C’est l’autre forte tête des Conti. Pas le numéro deux, pas le lieutenant : plutôt le double inversé de Xavier Mathieu. Et s’il est un peu moins connu des journalistes que son tonitruant collègue, ce n’est pas parce qu’il est moins bruyant, c’est parce qu’il n’a pas de portable. « Comme ça, je suis peinard. » Xavier et Didier : les deux cégétistes ont d’ailleurs un côté duettistes. Ils se passent le relais et se partagent le boulot, la calme assurance de l’un compensant l’ébullition anxieuse de l’autre, et inversement. « Je suis un mec serein. Xavier, c’est un émotif. Pendant le conflit il ne dormait plus, il ne bouffait plus. Moi, je pionçais comme un bébé et j’ai encore pris du poids ! » se marre Didier. Une autre différence : « Xavier, il est direct. Il parle franco, que ça plaise ou non.
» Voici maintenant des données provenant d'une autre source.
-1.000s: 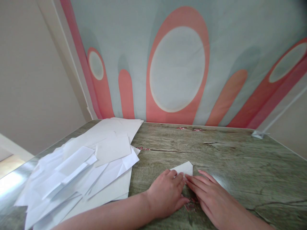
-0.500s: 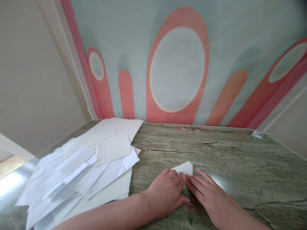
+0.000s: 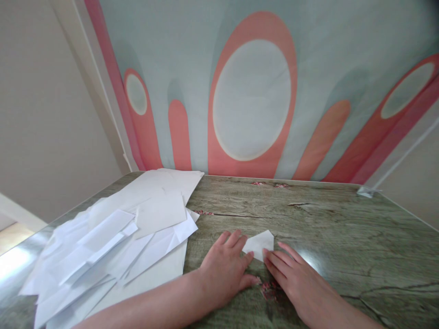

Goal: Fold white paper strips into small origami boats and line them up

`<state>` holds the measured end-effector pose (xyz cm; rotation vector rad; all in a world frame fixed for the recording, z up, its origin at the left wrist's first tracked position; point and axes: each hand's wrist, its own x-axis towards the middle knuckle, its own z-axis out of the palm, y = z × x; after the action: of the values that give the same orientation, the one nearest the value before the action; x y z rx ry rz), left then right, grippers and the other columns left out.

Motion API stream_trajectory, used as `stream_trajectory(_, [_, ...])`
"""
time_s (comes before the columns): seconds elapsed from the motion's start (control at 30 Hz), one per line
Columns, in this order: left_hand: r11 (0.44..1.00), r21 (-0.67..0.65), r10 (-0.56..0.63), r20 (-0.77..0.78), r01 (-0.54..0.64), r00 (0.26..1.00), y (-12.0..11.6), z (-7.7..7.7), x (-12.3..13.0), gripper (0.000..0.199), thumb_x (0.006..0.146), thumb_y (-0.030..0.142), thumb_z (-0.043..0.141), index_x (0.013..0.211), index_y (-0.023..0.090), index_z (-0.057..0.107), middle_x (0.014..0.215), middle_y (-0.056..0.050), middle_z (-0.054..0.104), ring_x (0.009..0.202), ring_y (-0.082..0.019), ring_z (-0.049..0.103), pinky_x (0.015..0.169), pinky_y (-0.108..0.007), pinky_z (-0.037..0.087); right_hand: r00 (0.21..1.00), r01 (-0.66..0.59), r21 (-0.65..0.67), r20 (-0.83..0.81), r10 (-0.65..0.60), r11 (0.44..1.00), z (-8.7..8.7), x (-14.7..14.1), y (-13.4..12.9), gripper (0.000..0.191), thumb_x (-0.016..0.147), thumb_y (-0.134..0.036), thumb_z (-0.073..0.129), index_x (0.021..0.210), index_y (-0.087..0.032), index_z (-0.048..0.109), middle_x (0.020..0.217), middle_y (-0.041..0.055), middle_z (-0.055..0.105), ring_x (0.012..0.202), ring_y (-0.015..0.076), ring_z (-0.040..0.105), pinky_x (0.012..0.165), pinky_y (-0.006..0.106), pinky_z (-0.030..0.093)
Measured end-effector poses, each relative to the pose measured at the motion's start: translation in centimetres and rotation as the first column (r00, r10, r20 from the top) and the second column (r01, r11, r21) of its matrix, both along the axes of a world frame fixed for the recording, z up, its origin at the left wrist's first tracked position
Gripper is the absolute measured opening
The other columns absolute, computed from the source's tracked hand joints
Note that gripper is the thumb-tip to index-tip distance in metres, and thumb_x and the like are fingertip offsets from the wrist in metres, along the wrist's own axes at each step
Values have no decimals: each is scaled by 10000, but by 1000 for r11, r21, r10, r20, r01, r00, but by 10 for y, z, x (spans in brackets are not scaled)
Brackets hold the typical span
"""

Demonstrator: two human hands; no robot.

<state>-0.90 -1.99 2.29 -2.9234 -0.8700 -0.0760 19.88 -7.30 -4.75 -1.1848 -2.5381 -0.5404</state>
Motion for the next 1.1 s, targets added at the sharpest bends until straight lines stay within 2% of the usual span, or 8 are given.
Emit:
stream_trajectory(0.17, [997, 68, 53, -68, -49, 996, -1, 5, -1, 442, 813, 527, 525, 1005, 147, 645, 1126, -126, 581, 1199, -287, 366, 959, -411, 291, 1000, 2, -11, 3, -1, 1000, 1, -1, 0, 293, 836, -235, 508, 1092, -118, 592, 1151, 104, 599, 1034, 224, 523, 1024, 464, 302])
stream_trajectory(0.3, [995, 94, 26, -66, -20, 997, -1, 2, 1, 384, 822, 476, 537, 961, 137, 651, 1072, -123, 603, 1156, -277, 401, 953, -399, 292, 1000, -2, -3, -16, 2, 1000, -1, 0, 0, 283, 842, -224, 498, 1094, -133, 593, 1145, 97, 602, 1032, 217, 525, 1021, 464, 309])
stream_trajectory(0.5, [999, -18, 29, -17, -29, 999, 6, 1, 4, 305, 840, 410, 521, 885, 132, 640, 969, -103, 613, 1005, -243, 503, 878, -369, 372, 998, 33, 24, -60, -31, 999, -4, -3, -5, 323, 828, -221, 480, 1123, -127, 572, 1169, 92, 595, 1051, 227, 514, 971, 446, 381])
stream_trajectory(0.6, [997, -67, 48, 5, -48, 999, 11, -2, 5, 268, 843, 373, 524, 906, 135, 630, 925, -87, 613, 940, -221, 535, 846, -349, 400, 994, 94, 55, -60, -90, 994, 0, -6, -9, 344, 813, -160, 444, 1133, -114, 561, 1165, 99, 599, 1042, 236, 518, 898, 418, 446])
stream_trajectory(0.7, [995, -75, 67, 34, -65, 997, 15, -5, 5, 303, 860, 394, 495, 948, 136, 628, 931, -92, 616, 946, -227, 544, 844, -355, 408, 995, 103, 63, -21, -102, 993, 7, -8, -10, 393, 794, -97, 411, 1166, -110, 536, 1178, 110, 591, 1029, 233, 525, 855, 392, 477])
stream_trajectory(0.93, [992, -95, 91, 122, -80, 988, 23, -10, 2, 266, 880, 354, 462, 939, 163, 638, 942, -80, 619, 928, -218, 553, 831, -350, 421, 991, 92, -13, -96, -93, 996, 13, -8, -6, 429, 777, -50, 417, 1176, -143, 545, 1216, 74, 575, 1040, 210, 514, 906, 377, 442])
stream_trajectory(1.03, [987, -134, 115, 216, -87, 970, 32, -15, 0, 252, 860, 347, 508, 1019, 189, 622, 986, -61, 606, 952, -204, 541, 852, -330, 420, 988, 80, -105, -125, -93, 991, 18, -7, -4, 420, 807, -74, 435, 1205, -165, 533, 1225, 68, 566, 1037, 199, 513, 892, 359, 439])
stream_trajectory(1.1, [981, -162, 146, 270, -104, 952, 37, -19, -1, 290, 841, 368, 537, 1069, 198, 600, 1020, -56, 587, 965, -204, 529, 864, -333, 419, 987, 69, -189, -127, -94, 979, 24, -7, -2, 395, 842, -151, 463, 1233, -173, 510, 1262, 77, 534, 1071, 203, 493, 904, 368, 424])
Moi, je suis beaucoup plus diplomate. » Attention, il dit bien « diplomate ». Pas placide, pas tranquille, pas conciliant. Parce que bon, autant le dire tout de suite, Didier, il vaut mieux éviter de lui marcher sur les pieds. Qu’on soit patron ou syndicaliste, dans son camp ou chez l’ennemi, il sait recevoir si on le cherche.
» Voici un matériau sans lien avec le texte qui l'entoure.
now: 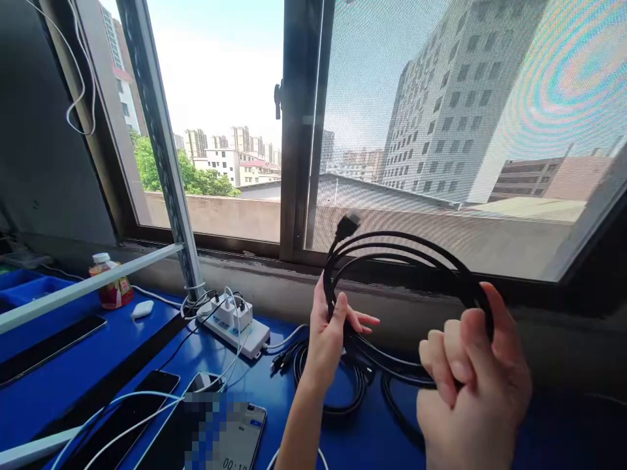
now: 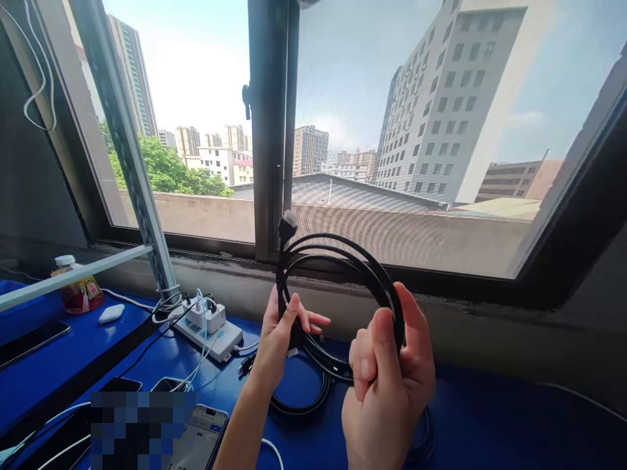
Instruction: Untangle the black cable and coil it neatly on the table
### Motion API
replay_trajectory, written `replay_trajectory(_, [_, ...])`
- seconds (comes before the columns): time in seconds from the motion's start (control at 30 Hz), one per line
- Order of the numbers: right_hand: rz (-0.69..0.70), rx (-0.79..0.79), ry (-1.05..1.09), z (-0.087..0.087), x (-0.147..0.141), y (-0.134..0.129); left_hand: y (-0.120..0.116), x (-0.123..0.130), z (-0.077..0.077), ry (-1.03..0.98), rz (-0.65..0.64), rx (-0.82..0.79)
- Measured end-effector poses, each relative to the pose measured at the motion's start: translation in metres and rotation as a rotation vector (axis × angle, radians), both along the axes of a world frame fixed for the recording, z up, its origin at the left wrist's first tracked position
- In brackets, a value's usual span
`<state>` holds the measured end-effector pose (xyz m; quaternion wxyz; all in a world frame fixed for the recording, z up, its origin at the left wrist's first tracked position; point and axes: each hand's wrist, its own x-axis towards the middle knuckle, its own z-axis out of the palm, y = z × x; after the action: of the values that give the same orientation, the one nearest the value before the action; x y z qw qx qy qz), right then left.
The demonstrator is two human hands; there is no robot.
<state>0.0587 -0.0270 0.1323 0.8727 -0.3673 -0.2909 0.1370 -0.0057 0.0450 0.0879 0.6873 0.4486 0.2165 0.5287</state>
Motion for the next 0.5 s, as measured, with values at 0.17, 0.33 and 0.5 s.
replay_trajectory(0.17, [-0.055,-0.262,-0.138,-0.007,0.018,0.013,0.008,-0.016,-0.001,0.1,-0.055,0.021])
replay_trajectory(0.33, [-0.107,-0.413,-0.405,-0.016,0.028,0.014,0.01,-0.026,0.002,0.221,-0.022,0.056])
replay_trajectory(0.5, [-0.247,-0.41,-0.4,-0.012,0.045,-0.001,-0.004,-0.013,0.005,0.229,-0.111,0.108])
Sa colère à fleur de peau tatouée, il a pourtant bien fallu qu’il la contienne pendant le plan social. « Franchement, au début, j’étais vraiment pas partisan de jouer les bons samaritains. C’était trop violent : le patron nous a foutu une claque qu’on n’a pas rendue, l’État s’est foutu de notre gueule et la justice nous a désavoués. » Mais malgré son envie de tout foutre en l’air, pas le choix : « Il fallait y aller mollo, jouer la montre, pour éviter de perdre des mecs en route. » Cette
capacité à rester groupés, sans cesse en AG, fut d’ailleurs la force des « Conti ». Mais là-dessus, Didier la joue modeste : « On a eu une succession de coups de bol quand même. Notre plus grosse chance, c’est que Continental a annoncé qu’il fermait le site d’un coup. La direction aurait pu faire ça en plusieurs vagues et cela aurait été une tout autre histoire. Mais là, on était tous dans le même sac, virés en bloc. Du coup, tous les collabos, les carriéristes, les fans de tuning, tous ceux qui n’avaient jamais bougé avant, ils se sont mobilisés avec nous. » Il insiste : « C’était pas gagné ! Les gens étaient loin d’être prêts. Faut pas oublier que dans leur tête les plans sociaux c’était comme les gagnants du Loto : ça n’arrive qu’aux autres. » L’autre « chance », c’est la médiatisation du conflit. « Pendant des semaines, on a eu des paraboles dans la cour de l’usine. Cela nous a énormément servi. Mais le seul truc qui m’est resté en travers de la gorge, c’est quand certains nous ont accusés d’être manipulés par l’extrême gauche. » En ligne de mire : Roland Szpirko, militant de LO et ancien syndicaliste à Chausson Creil, qui a conseillé les Conti tout au long du conflit. « Faut arrêter de délirer, il n’a jamais pris la parole en public et on nous a jamais demandé de rejoindre Lutte ouvrière », assure le cégétiste. Lui-même se sent plus proche du NPA.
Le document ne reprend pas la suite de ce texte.